- _WORK ORDER_
Only the pictures should be left out; write out all other data exactly.

- _RECORDED DATA_
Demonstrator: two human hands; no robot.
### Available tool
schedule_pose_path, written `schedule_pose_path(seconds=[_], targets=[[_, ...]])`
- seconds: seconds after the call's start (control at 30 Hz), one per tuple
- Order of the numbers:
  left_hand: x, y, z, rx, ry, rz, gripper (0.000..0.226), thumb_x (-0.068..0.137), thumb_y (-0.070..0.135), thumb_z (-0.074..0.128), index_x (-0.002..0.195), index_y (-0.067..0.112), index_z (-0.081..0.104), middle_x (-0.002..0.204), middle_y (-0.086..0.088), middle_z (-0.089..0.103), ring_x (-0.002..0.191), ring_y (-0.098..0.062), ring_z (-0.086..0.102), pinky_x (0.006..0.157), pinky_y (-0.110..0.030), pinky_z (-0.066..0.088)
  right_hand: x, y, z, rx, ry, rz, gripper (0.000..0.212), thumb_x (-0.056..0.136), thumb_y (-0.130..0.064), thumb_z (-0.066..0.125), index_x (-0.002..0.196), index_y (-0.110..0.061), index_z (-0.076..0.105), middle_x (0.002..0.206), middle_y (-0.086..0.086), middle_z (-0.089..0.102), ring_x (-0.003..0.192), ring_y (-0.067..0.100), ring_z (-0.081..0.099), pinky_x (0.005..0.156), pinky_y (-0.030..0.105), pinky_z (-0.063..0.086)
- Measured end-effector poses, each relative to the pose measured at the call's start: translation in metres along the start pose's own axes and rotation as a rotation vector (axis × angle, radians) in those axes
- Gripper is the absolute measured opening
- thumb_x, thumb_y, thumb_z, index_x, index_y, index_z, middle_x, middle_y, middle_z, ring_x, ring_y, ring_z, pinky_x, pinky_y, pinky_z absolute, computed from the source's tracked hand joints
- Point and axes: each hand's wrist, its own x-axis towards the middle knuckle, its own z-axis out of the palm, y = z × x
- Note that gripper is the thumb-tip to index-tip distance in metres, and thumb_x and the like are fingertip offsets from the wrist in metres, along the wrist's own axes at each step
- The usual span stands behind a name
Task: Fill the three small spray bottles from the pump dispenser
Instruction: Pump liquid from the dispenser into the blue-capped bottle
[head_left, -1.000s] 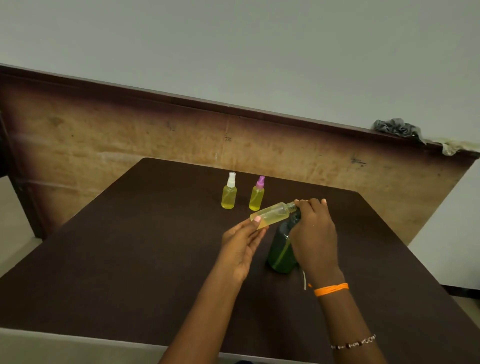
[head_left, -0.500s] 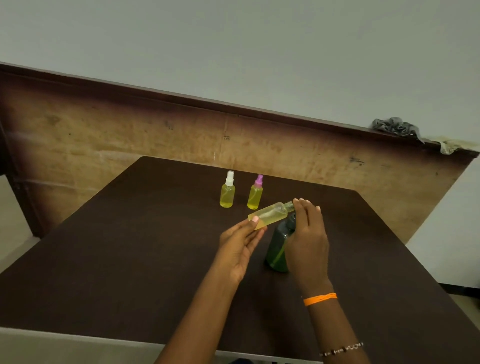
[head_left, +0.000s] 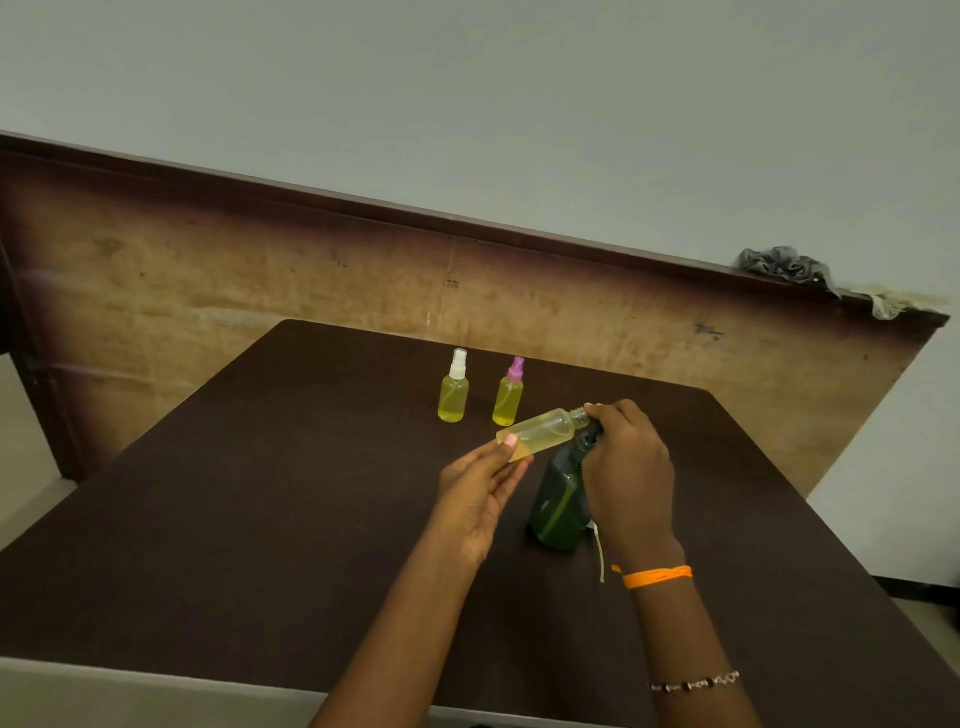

- _ANSWER SPACE_
Demonstrator: two human hands; no robot.
### Available tool
schedule_pose_path, written `schedule_pose_path(seconds=[_], targets=[[_, ...]])`
- seconds: seconds after the call's start (control at 30 Hz), one per tuple
- Order of the numbers:
  left_hand: x, y, z, rx, ry, rz, gripper (0.000..0.226), thumb_x (-0.068..0.137), thumb_y (-0.070..0.135), thumb_z (-0.074..0.128), index_x (-0.002..0.195), index_y (-0.067..0.112), index_z (-0.081..0.104), middle_x (-0.002..0.204), middle_y (-0.086..0.088), middle_z (-0.089..0.103), ring_x (-0.002..0.191), ring_y (-0.098..0.062), ring_z (-0.086..0.102), pinky_x (0.006..0.157), pinky_y (-0.110..0.030), pinky_z (-0.066..0.088)
  right_hand: x, y, z, rx, ry, rz, gripper (0.000..0.212), thumb_x (-0.056..0.136), thumb_y (-0.130..0.064), thumb_z (-0.066..0.125), index_x (-0.002..0.196), index_y (-0.110..0.061), index_z (-0.076..0.105), middle_x (0.002..0.206), middle_y (-0.086..0.086), middle_z (-0.089..0.102), ring_x (-0.003..0.192), ring_y (-0.067..0.100), ring_z (-0.081..0.099), pinky_x (0.005..0.156), pinky_y (-0.030..0.105), pinky_z (-0.063..0.086)
- Measured end-effector poses, each relative to the pose measured at the call's start: translation in metres along the start pose's own axes and rotation as a rotation vector (axis × angle, radians) in those axes
- Gripper is the absolute measured opening
- thumb_x, thumb_y, thumb_z, index_x, index_y, index_z, middle_x, middle_y, middle_z, ring_x, ring_y, ring_z, pinky_x, pinky_y, pinky_z absolute, computed from the source's tracked hand joints
- Point and axes: each hand's wrist, its own x-axis towards the middle knuckle, its own z-axis out of the palm, y = z × x
- Note that gripper is the thumb-tip to index-tip distance in metres, and thumb_x and the like are fingertip offsets from the wrist in metres, along the wrist's own axes at each step
- The usual span stands behind a name
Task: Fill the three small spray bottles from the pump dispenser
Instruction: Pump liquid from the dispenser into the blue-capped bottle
[head_left, -1.000s] 
[head_left, -0.500s] 
[head_left, +0.000s] 

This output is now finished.